» **EXERCISE AIM**
The listing is to be repeated exactly, and its pictures are to be left out.

» **INFORMATION PROVIDED**
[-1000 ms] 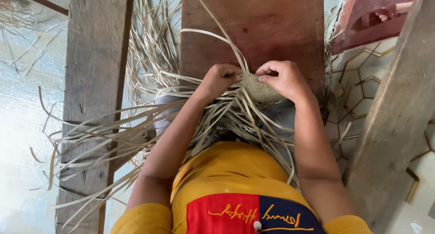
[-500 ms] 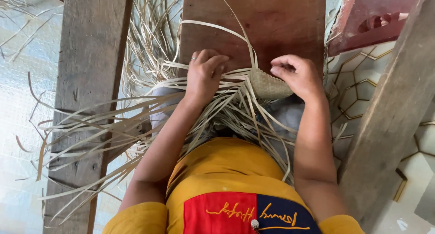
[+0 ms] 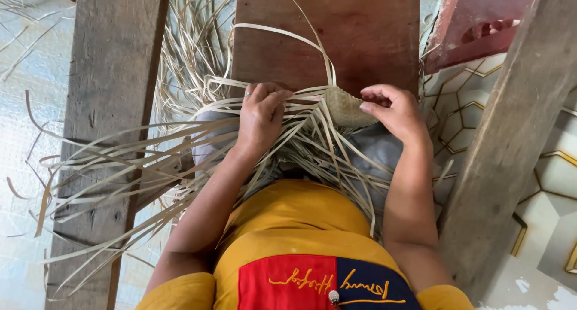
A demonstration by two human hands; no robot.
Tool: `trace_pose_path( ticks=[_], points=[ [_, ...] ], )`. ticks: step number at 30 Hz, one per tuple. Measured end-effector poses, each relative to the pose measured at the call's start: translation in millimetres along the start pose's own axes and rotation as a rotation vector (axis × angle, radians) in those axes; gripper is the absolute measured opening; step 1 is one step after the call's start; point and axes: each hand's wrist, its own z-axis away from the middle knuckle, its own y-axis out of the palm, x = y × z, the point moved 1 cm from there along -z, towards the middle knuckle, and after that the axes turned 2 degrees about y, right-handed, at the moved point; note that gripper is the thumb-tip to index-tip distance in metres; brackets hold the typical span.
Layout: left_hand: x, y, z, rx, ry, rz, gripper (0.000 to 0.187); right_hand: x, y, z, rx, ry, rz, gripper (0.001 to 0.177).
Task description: Weaving thin bamboo strips together to create a flat mat or component.
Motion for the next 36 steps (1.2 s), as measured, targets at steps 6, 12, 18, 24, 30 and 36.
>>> trace_pose_path(
  ticks=[6, 12, 18, 24, 30, 36],
  points=[
    [-8.0, -5.1, 17.2, 0.026, 0.057, -0.04, 0.023, -0.2, 10.0, -0.1, 0.032, 0.01, 0.258, 0.027],
    [-16.7, -1.1, 14.2, 0.049, 0.046, 0.004, 0.023, -17.0, -6.1, 5.2, 0.064, 0.056, 0.126, 0.019],
    [-35.9, 7.7, 10.1, 0.063, 0.23, 0.007, 0.035, 19.4, -21.1, 9.6, 0.115, -0.035, -0.259, 0.013],
    [-34.3, 12.4, 7.6, 0.048, 0.222, -0.103, 0.027, -6.3, -25.0, -11.6, 0.008, -0.04, 0.052, 0.014],
    [-24.8, 41.5, -15.9, 0.017, 0.18, 0.028, 0.016, -32.5, -15.4, -28.2, -0.1, -0.004, 0.142, 0.02],
    [-6.9, 64.1, -26.5, 0.235, -0.113, 0.037, 0.012, -27.2, -15.5, -25.9, -0.117, -0.141, 0.058, 0.017]
  ],
)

» **WRITTEN RESPONSE**
[-1000 ms] 
[-500 ms] 
[+0 ms] 
A demonstration by two human hands; no robot.
Tool: `trace_pose_path( ticks=[_], points=[ [_, ...] ], )`. ticks: step number at 30 Hz, one per tuple. Measured end-effector poses, each relative to the pose measured at the call's start: translation in millimetres along the start pose's own axes and rotation as a rotation vector (axis × angle, radians) in those axes; gripper is the absolute measured opening; step 1 is one step after the call's start; point and axes: each hand's wrist, its own z-axis away from the middle knuckle, its own y-axis out of the palm, x = y × z, the point moved 1 cm from there along -z, towards the middle knuckle, and after that the axes turned 2 degrees about y, right-handed, at the moved point; note that gripper is the thumb-tip to index-tip distance in metres; brackets hold the typical span.
Layout: left_hand: x, y, z, rx, ry, rz, gripper (0.000 to 0.187); right_hand: x, y, z, rx, ry, rz, gripper (0.001 to 0.177).
Task description: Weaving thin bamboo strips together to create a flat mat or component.
Motion for the next 36 steps (1.2 s), as measured, targets at steps 6, 12, 18, 24, 30 and 36.
>>> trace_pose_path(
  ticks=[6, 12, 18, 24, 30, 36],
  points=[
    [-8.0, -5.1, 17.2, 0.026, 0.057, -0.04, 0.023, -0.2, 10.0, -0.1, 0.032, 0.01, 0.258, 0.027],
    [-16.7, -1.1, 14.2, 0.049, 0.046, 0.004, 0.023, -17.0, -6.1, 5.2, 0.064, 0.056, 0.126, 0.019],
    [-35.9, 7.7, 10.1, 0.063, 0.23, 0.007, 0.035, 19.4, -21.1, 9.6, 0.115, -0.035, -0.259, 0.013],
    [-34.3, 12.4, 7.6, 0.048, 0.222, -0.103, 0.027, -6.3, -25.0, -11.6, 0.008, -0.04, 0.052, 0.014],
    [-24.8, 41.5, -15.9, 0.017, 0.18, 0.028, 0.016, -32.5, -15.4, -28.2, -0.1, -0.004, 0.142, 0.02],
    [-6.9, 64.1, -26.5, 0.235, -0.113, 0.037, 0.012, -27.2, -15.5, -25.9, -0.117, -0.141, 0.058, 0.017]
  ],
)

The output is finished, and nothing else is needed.